Monday, February 29, 2016

The Yachats Gazette, Issue 54, March 01 2016

Interview with John Booker of Angell Job Corps

 John Booker is Center Director at the Angell Job Corps Civilian Conservation Center located north of Yachats.

John: Well, if you want me to, I’ll start out telling you something about our program here at the Angell Job Corps.

TYG: Sure!
I’ve been with this program—matter of fact, I just got an award for 25 years in with the federal government—for 26 years. I’ve been with several Job Corps Centers here in the nation. I started out at the Ouachita Job Corps in Arkansas. Job Corps is a training program that was started 50 years under Lyndon B. Johnson, and it came out of the CCC program—the Civilian Conservation Corps, that was started during the Depression to help disadvantaged youth all across the nation. There are now 128 centers. 28 of them are federal, although one of them was closed down last year. At Angell, here, we have 168 students. I have six trades: urban forestry, brick masonry, plumbing, basic auto, painting, and carpentry.

TYG: I saw a mural on the back of one of the buildings as we were driving in—it’s beautiful!
John: [smiles]
Some of those murals were painted years ago by the students.
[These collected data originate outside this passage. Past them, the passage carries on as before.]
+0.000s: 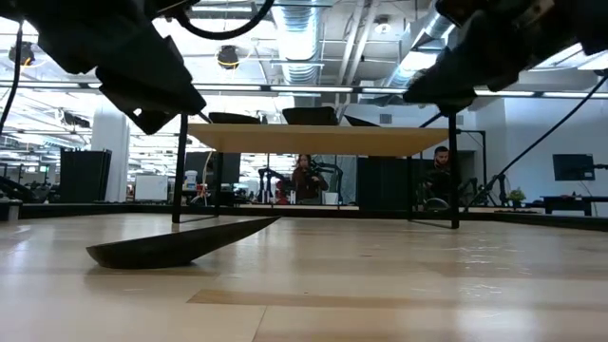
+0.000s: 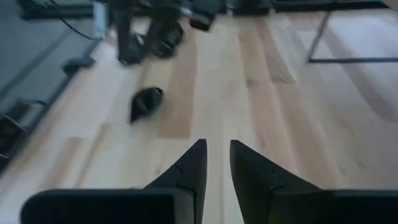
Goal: Pick & Place Mini shaped plates
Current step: Stack the black drop-shaped plate on top of the black drop-shaped plate on the shelf
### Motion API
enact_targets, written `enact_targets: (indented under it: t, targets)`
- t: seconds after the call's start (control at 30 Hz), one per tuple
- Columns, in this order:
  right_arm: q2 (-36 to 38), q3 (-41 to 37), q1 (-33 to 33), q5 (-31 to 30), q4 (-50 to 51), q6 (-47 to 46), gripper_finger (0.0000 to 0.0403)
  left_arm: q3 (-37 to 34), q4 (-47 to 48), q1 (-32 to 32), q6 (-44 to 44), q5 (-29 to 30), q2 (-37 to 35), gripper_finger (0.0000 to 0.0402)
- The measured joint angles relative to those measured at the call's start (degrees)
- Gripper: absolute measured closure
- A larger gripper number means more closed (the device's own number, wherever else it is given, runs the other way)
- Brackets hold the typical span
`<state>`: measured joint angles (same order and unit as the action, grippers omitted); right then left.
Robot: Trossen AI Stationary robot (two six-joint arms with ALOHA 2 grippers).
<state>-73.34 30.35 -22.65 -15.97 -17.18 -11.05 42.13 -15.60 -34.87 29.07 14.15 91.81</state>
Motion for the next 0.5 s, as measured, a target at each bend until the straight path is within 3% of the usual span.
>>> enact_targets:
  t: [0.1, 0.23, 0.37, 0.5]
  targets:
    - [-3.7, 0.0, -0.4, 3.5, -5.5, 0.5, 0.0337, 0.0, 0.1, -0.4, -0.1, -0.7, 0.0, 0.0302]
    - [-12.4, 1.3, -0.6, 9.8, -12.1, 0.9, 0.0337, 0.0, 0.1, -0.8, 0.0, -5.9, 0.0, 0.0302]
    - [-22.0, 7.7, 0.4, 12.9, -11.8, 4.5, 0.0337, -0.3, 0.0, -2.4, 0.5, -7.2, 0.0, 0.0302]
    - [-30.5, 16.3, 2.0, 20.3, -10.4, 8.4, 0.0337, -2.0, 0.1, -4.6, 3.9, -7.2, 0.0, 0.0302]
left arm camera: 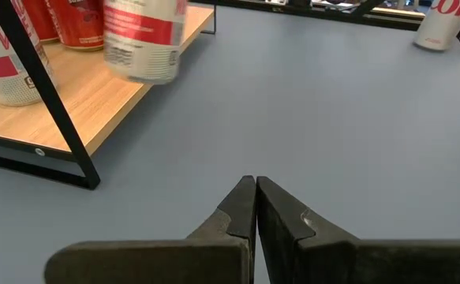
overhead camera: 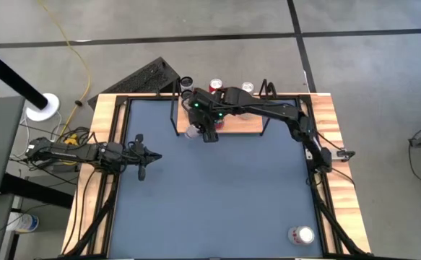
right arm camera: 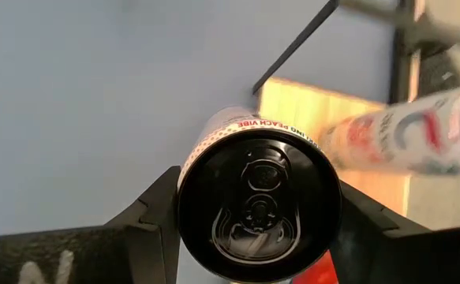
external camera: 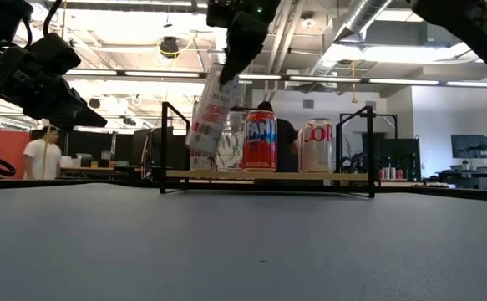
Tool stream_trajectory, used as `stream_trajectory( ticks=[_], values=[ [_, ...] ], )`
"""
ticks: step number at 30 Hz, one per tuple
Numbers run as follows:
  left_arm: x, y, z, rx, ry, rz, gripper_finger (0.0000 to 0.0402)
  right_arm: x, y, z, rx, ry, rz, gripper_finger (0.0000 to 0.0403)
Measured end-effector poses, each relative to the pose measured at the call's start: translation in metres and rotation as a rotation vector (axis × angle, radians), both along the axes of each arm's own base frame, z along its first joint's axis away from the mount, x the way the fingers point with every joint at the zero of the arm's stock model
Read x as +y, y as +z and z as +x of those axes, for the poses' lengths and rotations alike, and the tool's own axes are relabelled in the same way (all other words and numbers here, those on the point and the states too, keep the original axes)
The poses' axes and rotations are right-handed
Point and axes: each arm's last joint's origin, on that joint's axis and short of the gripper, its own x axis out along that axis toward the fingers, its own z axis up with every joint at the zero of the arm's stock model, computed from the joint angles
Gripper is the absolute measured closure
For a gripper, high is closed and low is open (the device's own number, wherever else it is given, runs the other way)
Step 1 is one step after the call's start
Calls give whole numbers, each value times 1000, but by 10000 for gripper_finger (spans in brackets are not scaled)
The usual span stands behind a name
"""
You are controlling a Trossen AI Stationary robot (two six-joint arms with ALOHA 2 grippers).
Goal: Place canned beverage on shelf
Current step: Put the white-pink soda can on the shelf aligned with the other white-pink soda cans
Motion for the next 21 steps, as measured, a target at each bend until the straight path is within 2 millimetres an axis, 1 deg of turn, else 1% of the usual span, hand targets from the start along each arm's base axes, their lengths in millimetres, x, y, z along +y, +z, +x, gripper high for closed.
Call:
stream_trajectory(
  ticks=[7,10,12,14,17,21],
  values=[
    [0,0,0,0,0,0,401,-19,1,1,-50,-50,-3,188],
    [0,0,0,0,0,0,401,-23,-1,-5,-6,-84,24,188],
    [0,0,0,0,0,0,401,-22,-4,-10,48,-69,73,188],
    [0,0,0,0,0,0,401,-15,-8,-15,113,-43,132,188],
    [0,0,0,0,0,0,401,1,-11,-19,189,-14,199,187],
    [0,0,0,0,0,0,401,29,-13,-20,265,48,226,187]
  ],
)
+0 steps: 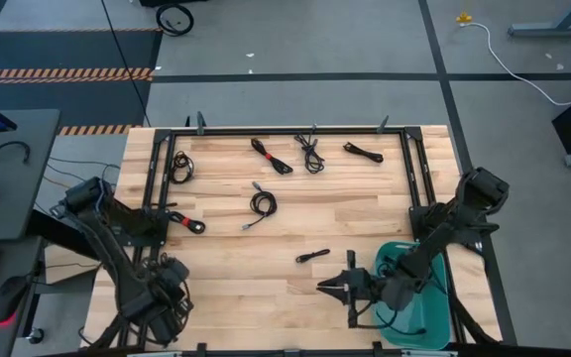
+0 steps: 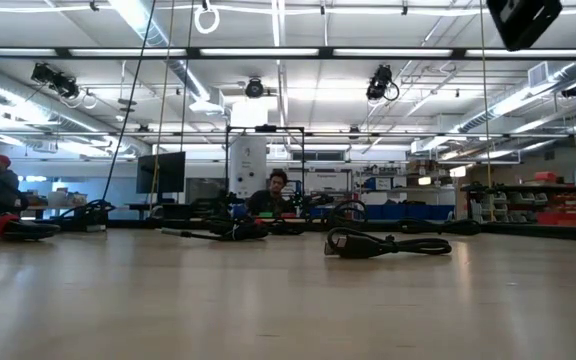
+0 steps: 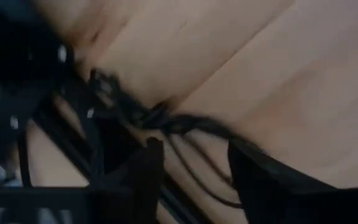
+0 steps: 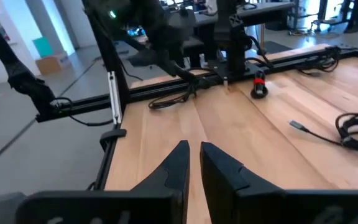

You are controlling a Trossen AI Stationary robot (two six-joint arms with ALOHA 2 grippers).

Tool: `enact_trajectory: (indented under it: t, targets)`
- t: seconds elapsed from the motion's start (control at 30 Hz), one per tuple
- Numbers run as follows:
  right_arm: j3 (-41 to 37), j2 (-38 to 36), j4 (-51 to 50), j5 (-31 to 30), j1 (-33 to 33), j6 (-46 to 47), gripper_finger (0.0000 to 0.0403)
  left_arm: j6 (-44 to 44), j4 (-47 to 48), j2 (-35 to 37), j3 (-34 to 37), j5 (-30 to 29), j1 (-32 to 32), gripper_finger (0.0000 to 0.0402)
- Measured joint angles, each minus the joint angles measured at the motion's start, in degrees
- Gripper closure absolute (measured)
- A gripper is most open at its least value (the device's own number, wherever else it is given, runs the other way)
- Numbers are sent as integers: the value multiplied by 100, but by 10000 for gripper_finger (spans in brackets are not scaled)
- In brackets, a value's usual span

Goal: Pick and place USB-C Cables
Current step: Put the black charger cable into the blue bin

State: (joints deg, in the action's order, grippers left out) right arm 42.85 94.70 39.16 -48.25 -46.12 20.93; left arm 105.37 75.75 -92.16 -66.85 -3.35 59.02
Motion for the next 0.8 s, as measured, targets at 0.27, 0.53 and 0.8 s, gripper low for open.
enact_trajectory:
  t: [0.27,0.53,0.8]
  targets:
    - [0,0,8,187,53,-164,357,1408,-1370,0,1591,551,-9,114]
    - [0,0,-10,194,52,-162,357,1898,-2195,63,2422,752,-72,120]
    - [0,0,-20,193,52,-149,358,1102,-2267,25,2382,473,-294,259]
We just had a meeting with the Department of Labor; we’re trying to bring our culinary arts back online. They did approve that program to come back into play—now the paperwork is in Washington. Just a matter of time! We have a Community Relations Council, and through the community, they helped us and wrote some letters to bring that back online.

TYG-Graphic Design: Do you identify more with Waldport, or Yachats?
We identify from Yachats all the way up to Lincoln City—we do work from there all the way down. If it’s a non-profit organization, we can do [work for] it. Also, the community can hire students to do some things, as long as it’s not violating safety standards: they can’t do roofing, go too high up on ladders, that sort of thing. We call this work-based learning, and a lot of the community come out and hire them on weekends. And then we have work-based learning sites in the community, where students go out during the week, and work.
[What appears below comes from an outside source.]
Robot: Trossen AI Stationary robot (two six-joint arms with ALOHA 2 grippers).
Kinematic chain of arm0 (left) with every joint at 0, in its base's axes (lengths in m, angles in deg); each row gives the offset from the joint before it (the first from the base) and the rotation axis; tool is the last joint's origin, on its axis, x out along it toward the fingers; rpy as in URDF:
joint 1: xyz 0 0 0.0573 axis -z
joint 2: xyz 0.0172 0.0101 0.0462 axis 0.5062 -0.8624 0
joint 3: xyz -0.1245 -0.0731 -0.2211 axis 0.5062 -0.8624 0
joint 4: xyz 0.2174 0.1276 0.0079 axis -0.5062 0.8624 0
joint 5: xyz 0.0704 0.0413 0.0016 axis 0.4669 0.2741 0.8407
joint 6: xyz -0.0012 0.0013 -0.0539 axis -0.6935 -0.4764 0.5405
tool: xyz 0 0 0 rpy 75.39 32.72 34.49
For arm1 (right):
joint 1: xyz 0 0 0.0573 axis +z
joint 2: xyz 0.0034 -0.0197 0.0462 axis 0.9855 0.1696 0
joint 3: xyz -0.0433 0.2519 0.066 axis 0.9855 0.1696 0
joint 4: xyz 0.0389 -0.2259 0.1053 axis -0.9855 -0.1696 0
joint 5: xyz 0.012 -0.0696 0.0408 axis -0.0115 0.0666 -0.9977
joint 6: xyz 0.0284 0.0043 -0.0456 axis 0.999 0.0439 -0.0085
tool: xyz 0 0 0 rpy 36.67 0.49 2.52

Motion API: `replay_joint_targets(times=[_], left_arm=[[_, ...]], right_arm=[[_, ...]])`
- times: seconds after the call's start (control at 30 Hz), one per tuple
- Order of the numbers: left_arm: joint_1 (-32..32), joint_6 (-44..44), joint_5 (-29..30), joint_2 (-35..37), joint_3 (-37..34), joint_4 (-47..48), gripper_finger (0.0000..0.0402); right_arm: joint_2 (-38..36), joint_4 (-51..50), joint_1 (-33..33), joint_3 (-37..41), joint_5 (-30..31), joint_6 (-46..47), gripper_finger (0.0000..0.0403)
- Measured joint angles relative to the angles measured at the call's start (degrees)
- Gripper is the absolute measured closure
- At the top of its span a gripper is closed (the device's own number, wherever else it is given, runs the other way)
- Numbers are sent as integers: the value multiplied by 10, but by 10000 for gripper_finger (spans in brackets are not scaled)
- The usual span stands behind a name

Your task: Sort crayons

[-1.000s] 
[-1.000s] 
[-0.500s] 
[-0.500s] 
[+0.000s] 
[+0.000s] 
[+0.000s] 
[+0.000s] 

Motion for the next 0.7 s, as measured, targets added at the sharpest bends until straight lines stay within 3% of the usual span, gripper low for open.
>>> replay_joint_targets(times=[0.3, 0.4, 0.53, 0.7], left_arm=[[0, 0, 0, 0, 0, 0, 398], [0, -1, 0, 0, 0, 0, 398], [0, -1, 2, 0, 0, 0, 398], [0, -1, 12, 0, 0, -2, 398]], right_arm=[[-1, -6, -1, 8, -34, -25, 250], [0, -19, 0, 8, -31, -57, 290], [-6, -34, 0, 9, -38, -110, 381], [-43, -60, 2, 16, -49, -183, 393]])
TYG-GD: Like on the trails?
They do that; we have a student working in the Cape Perpetua office; we have students working in Les Schwab—all over. That’s part of their training here. The ones that qualify are the ones close to graduation. We have graduation once a month; we normally graduate ten to twelve students a month. We place them on jobs, help them with their résumés. Areas we seek are from Washington, Oregon, some California, Idaho—that’s where our kids come in from. We can hold up to 210 students here, but right now my on-board strength is 155. We try to stay up to 160 or 170. Once we bring the culinary arts back on-line, six of our slots will be ACT slots—those are college slots. Tina Terrell, the regional director, just came in for a meeting with Oregon State University—we’re trying to set up a program with OSU for our students to go into. They can get a two-year college program, or they can get a four-year with the aquatics program. So, we try to open up doors for our students. We have students go into the military at least once or twice a month—we have students enroll in the Navy, and they come out and talk to our students. Other centers have advanced training programs, like Clearfield, Utah. We just have the basics, but our students can put in applications and apply to other programs. I had a student transfer last month, going to Clearfield. They have to interview, be a student in good standing; they have to have a certain education score or level to qualify. It’s pretty much the same thing when they apply to get in here—they have to have a copy of their health records, make sure they’re drug-free, and have a copy of their behavior record. They don’t just take any student. You have to be performing at a high level to get into those programs.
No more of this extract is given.